[TASK TO CARRY OUT] Within the listing below, please copy exactly the lines between the line holding "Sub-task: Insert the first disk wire" and the line holding "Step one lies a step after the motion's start", inclusive.

[DATA SECTION]
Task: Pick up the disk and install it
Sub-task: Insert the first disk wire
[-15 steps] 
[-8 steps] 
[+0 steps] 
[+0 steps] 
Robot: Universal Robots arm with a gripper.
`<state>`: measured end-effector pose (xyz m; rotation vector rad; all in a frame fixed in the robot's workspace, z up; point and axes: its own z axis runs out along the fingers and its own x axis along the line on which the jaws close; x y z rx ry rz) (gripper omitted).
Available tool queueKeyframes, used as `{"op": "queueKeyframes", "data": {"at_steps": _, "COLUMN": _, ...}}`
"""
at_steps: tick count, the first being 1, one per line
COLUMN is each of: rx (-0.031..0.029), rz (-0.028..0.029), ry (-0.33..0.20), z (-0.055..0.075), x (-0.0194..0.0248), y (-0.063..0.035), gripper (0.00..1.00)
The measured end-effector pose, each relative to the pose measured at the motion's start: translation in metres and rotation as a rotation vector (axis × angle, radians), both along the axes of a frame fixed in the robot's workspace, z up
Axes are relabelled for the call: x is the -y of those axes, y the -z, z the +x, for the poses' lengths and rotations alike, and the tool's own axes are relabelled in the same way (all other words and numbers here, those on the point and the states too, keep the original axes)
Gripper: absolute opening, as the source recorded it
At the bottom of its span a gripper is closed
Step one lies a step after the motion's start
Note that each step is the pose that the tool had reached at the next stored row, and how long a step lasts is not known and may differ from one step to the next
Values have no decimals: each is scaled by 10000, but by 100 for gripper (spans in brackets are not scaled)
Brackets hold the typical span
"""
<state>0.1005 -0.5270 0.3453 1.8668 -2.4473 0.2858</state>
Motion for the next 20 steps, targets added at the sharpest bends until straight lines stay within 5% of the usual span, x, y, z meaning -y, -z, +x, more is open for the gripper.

[TASK OUTPUT]
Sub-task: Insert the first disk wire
[-15 steps] 
[-8 steps] 
[+0 steps] 
[+0 steps] 
Robot: Universal Robots arm with a gripper.
`<state>`: measured end-effector pose (xyz m; rotation vector rad; all in a frame fixed in the robot's workspace, z up; point and axes: its own z axis runs out along the fingers and its own x axis along the line on which the jaws close; x y z rx ry rz) (gripper omitted).
Available tool queueKeyframes, used as `{"op": "queueKeyframes", "data": {"at_steps": _, "COLUMN": _, ...}}`
"""
at_steps: tick count, the first being 1, one per line
COLUMN is each of: rx (-0.031..0.029), rz (-0.028..0.029), ry (-0.33..0.20), z (-0.055..0.075), x (-0.0194..0.0248), y (-0.063..0.035), gripper (0.00..1.00)
The measured end-effector pose, each relative to the pose measured at the motion's start: translation in metres and rotation as a rotation vector (axis × angle, radians), both along the axes of a frame fixed in the robot's workspace, z up
Axes are relabelled for the call: x is the -y of those axes, y the -z, z the +x, for the poses' lengths and rotations alike, and the tool's own axes are relabelled in the same way (all other words and numbers here, those on the point and the states too, keep the original axes)
Gripper: absolute opening, as the source recorded it
At the bottom of its span a gripper is closed
Step one lies a step after the motion's start

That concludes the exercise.